* [Exercise details]: Every line below that holds the string "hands" should be copied.

Stored entries:
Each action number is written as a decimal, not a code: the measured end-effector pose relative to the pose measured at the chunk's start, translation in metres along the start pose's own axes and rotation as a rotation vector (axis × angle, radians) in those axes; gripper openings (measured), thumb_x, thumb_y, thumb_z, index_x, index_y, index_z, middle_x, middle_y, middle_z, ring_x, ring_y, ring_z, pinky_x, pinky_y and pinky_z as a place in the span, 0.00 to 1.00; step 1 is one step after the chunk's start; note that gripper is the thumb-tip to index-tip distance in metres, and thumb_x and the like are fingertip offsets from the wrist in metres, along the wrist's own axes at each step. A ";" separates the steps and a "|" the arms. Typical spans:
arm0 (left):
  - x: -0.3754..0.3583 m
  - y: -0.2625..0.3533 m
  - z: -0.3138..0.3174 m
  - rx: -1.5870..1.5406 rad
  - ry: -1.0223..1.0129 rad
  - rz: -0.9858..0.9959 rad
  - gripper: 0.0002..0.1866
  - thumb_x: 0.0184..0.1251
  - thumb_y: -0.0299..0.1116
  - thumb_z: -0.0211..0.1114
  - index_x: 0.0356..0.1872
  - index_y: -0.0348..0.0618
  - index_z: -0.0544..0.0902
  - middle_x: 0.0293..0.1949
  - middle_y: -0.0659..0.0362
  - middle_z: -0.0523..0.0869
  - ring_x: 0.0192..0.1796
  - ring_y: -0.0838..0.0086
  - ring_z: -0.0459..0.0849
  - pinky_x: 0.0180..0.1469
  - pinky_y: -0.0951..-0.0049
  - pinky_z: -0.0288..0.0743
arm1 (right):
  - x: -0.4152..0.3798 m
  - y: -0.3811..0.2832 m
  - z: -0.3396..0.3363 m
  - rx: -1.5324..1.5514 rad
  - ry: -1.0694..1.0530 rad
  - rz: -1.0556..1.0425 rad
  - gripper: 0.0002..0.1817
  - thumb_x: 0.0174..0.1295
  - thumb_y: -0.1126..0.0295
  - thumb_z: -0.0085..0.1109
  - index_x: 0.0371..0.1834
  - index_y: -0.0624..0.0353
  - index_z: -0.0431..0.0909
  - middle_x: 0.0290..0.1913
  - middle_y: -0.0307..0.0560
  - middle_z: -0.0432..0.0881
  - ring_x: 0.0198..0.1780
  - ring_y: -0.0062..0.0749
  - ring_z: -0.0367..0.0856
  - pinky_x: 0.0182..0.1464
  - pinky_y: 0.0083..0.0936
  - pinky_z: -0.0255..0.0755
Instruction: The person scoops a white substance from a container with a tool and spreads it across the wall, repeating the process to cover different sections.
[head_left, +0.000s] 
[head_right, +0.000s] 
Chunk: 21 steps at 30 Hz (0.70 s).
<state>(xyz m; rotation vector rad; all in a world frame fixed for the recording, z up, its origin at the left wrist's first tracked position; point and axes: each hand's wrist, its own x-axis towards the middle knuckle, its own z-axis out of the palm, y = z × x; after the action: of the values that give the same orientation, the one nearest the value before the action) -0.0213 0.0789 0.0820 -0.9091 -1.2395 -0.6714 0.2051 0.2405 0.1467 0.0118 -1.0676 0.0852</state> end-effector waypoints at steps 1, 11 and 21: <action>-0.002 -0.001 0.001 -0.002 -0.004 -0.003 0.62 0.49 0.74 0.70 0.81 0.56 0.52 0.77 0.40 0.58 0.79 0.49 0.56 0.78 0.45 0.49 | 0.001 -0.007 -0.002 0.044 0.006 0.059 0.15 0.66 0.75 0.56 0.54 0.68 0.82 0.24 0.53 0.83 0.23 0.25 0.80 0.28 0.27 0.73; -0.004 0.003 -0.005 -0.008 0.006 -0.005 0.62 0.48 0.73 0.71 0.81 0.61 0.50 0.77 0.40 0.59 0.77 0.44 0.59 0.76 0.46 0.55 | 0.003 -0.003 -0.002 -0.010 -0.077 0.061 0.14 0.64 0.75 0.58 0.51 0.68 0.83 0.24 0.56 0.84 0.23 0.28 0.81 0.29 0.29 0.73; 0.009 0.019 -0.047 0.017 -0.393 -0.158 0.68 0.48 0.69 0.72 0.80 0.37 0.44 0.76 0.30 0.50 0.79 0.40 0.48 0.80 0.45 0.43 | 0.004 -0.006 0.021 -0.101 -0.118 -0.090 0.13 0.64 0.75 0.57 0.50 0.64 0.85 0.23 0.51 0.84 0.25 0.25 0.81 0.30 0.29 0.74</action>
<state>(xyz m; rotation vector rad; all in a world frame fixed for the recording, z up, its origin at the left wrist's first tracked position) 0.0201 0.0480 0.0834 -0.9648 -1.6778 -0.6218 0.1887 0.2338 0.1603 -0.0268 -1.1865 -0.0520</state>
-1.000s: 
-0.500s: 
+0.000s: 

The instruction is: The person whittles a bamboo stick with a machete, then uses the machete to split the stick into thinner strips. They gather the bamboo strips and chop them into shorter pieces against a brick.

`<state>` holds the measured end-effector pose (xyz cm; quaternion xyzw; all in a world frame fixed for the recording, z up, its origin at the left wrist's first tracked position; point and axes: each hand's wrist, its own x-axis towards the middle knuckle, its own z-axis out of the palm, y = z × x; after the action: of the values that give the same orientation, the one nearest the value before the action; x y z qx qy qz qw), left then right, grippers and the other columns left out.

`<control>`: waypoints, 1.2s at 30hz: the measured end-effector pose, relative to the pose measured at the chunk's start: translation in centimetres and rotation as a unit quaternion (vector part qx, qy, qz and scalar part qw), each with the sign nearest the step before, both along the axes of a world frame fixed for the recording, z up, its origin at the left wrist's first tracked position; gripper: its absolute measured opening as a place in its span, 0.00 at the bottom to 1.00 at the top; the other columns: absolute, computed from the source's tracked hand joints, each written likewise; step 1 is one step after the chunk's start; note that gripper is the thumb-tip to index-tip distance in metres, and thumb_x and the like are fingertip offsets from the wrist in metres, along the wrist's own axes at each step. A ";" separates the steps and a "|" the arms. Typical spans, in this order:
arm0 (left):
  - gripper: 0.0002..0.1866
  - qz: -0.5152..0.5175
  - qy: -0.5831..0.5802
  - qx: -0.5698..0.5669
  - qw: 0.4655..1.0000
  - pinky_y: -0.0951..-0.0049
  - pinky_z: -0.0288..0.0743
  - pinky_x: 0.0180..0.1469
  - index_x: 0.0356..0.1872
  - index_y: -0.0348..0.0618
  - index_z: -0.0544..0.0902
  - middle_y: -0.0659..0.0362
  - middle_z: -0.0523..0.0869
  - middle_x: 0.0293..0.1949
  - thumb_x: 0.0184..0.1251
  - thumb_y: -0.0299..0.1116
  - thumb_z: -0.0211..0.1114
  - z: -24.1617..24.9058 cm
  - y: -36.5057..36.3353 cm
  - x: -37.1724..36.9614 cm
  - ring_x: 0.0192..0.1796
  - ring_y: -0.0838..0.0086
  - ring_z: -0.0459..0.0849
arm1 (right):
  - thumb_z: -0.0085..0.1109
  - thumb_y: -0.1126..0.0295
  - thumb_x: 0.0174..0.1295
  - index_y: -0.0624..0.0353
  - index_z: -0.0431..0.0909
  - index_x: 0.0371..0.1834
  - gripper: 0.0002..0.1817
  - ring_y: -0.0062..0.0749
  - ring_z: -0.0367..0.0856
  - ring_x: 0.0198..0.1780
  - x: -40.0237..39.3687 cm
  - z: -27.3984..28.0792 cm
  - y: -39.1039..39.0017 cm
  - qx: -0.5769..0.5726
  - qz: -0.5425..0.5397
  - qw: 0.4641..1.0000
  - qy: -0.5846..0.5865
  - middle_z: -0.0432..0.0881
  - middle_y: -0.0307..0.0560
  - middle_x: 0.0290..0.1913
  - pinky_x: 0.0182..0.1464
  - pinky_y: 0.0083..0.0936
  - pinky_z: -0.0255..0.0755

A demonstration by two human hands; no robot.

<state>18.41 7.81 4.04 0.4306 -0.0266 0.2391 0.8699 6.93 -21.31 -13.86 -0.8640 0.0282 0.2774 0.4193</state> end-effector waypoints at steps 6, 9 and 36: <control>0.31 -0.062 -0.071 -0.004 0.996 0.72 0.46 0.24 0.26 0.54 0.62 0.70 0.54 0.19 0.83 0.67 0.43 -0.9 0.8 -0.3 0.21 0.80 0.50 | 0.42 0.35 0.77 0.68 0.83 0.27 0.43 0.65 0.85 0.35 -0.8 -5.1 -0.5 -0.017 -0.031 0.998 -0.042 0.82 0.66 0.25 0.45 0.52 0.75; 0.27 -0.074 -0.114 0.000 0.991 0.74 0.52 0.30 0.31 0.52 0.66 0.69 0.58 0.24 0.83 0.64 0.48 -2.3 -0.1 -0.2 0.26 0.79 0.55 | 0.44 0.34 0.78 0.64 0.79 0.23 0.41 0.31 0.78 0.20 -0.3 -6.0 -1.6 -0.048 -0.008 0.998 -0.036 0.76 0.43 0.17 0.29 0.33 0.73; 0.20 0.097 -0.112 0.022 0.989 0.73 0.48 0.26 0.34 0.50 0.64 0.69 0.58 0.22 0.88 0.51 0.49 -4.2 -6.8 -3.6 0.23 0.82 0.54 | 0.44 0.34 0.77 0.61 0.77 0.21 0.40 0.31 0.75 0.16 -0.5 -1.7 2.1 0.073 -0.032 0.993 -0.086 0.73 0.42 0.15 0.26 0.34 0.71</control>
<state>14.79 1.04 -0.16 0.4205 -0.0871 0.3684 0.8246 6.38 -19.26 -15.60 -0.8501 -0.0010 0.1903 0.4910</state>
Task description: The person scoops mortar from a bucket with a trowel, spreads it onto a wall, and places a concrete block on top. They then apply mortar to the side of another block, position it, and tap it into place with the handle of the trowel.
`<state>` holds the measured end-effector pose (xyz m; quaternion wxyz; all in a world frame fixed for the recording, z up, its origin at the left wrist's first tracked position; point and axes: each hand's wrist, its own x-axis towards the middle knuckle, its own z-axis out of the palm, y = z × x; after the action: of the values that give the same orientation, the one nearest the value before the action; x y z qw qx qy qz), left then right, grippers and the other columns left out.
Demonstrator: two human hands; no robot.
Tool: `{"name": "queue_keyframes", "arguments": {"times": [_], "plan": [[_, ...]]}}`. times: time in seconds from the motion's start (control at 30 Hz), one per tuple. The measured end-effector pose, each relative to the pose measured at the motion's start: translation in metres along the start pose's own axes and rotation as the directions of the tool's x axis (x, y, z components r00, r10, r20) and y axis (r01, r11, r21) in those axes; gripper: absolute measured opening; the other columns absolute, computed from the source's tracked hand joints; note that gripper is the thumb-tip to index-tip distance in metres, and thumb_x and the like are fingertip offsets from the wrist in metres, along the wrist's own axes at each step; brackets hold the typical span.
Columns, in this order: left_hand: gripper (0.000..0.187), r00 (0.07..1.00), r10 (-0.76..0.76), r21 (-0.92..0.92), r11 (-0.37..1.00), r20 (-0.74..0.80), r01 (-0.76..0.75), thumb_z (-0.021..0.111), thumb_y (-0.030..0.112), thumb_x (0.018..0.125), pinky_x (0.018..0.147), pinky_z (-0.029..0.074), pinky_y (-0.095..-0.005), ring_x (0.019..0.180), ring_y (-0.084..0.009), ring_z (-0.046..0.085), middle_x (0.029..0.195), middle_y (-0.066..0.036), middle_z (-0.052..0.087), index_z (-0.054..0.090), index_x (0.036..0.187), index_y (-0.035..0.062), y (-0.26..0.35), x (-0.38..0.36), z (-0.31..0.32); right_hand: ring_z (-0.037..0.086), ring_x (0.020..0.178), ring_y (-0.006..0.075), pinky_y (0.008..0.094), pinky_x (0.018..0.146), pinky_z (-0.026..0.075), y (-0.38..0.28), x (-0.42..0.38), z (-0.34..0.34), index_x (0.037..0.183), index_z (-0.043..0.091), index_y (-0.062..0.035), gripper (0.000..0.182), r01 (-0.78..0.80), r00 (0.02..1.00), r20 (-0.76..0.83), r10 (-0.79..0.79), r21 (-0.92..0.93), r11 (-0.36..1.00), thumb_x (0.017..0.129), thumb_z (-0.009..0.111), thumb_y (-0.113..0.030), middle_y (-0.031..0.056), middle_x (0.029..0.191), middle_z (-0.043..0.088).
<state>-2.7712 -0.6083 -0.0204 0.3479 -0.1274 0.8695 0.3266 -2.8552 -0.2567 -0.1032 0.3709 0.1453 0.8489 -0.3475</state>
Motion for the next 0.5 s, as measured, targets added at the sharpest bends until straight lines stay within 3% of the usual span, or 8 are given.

* [Exercise solution]:
A demonstration by two human hands; no robot.
Demonstrator: two human hands; no robot.

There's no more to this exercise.